• Task prompt:
Line by line, transcribe the listing below exactly.

===============

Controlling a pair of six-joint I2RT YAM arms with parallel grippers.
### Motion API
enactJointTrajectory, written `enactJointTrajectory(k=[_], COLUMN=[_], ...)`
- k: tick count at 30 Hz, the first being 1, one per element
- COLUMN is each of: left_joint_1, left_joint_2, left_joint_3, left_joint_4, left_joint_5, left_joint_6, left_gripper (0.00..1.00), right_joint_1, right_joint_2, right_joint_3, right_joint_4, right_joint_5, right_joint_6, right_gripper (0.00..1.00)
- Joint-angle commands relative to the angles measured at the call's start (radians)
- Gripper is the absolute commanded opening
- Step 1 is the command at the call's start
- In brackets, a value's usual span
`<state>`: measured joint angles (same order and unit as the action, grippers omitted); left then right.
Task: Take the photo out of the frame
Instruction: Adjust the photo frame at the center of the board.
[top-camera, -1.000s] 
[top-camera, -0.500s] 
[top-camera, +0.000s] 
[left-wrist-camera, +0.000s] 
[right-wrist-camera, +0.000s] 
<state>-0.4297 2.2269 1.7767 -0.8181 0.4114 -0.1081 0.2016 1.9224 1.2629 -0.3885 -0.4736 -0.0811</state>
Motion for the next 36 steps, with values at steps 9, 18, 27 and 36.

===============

• Your solution:
Controlling a pair of six-joint I2RT YAM arms with parallel grippers.
### Motion API
enactJointTrajectory, written `enactJointTrajectory(k=[_], COLUMN=[_], ...)`
- k: tick count at 30 Hz, the first being 1, one per element
- COLUMN is each of: left_joint_1, left_joint_2, left_joint_3, left_joint_4, left_joint_5, left_joint_6, left_gripper (0.00..1.00), right_joint_1, right_joint_2, right_joint_3, right_joint_4, right_joint_5, right_joint_6, right_gripper (0.00..1.00)
- Joint-angle commands relative to the angles measured at the call's start (radians)
- Gripper is the absolute commanded opening
- Step 1 is the command at the call's start
- In brackets, a value's usual span
`<state>`: measured joint angles (same order and unit as the action, grippers omitted); left then right.
Task: Take the photo out of the frame
Instruction: Adjust the photo frame at the center of the board.
[top-camera, -1.000s] 
[top-camera, -0.500s] 
[top-camera, +0.000s] 
[left-wrist-camera, +0.000s] 
[right-wrist-camera, +0.000s] 
<state>-0.4297 2.2269 1.7767 -0.8181 0.4114 -0.1081 0.2016 1.9224 1.2629 -0.3885 -0.4736 -0.0811</state>
Motion for the next 36 steps, with values at steps 9, 18, 27 and 36.

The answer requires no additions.